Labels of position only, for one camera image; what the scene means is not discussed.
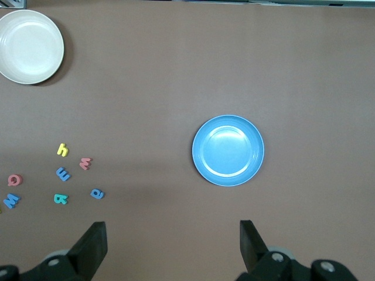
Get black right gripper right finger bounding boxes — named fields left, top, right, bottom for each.
left=238, top=220, right=311, bottom=281

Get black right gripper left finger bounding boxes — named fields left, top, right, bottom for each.
left=20, top=221, right=108, bottom=281

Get blue lowercase letter m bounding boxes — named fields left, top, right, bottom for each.
left=55, top=167, right=72, bottom=183

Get blue capital letter W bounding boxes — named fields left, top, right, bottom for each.
left=3, top=193, right=21, bottom=210

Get red capital letter Q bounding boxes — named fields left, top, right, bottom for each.
left=7, top=173, right=24, bottom=187

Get blue plate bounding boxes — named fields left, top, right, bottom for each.
left=192, top=114, right=265, bottom=187

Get beige plate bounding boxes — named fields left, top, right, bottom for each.
left=0, top=9, right=65, bottom=85

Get metal mounting bracket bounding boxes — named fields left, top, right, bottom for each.
left=0, top=0, right=26, bottom=9

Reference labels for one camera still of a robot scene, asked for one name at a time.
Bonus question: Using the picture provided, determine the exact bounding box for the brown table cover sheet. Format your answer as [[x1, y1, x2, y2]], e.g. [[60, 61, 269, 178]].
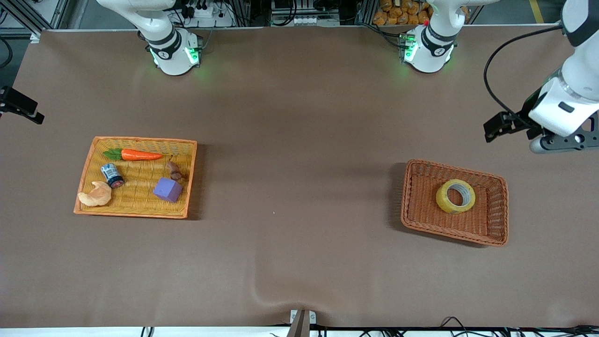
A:
[[0, 26, 599, 328]]

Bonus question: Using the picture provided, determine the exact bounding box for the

==*==

Exercise =>
Nothing but the lines with "scene" should be returned, copied from the entries above.

Expected output =>
Labels of position only, for one camera image; what the scene means is not discussed.
Reference labels for one camera still of a robot scene, asked for one name at a time.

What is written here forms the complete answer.